技術文書に最適な結果を得るために、コミュニティのフィードバックは Llama 3.2 8B などの大規模モデルの使用を提案しており、複雑な文書処理にはより大きなモデルが良いというのが一般的な見解です。ただし、Morphik のセルフホスティングに関する具体的な計算要件とスケーリング制限は、多くの潜在的ユーザーにとって依然として疑問点です。

あるユーザーは特に「すべての私的文書をデータベースにダンプし、LLMバックエンドに依存しない方法で、ローカルで検索/RAGが機能する方法が欲しい」と述べており、プライバシーを保護するローカルソリューションへの一般的な要望を強調しています。

技術的能力とユースケース

Morphik のアーキテクチャは、文書処理へのアプローチで注目を集めています。このプラットフォームは、RAG用にエンティティと関係をナレッジグラフに正規化し、コミュニティメンバーはこれを有望と考えています。通常のOCRとテキスト埋め込みおよび Colpali という二重の取り込み経路は、異なる文書タイプに柔軟性を提供します。

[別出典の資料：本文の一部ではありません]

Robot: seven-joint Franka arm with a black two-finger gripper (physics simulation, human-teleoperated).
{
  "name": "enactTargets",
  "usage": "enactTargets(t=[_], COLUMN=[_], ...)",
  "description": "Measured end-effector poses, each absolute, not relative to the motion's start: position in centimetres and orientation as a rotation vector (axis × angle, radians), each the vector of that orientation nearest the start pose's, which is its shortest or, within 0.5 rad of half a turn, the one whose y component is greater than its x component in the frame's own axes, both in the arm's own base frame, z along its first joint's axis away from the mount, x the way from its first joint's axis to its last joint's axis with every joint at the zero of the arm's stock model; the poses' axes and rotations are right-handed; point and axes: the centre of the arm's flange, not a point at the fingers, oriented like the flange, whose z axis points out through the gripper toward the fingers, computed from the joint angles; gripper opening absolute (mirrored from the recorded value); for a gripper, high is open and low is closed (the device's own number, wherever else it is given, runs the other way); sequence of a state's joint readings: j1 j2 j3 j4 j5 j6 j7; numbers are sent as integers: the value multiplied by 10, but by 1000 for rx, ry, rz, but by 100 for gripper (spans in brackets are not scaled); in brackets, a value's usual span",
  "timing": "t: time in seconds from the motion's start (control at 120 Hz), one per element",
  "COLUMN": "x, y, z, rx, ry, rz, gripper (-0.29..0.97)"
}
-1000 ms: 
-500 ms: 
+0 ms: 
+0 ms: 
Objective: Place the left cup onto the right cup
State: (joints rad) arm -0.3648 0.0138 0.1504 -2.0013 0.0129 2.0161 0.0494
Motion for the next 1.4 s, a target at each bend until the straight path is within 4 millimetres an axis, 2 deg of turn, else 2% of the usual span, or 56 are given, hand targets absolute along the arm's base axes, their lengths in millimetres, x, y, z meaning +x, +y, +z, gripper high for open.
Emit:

文書処理システムにおける一般的な課題である表の処理は、Morphik によってうまく対応されているようです。開発者のフィードバックによると、Colpali 経路は位置情報やレイアウトもエンコードできるため、表の処理がはるかに優れており、複雑な文書形式に適しています。

ユーザーはまた、会議プレゼンテーションのスライドと学術論文の処理の比較や、PDFからの境界ボックスの抽出など、特殊なユースケースを探索しています。特定のドメイン(製薬など)に対するエンティティ抽出と関係マッピングを調整する能力は、価値ある機能として強調されています。

より単純な文書タイプについては、コミュニティメンバーはベクトルデータベース上に構築された従来のRAGソリューションで十分かもしれないと指摘しており、Morphik は表、画像、複雑なレイアウトを持つ複雑なマルチモーダル文書に最も価値を提供することを示唆しています。

文書処理とRAG技術が進化し続ける中、視覚的および技術的コンテンツを処理する Morphik のアプローチは、複雑な文書をAIシステムにより利用しやすくするという点で興味深い発展を表しています。オープンソースのアクセシビリティと商用機能のバランスは、プラットフォームを特定のニーズに対して評価する潜在的な採用者にとって重要な考慮事項であり続けるでしょう。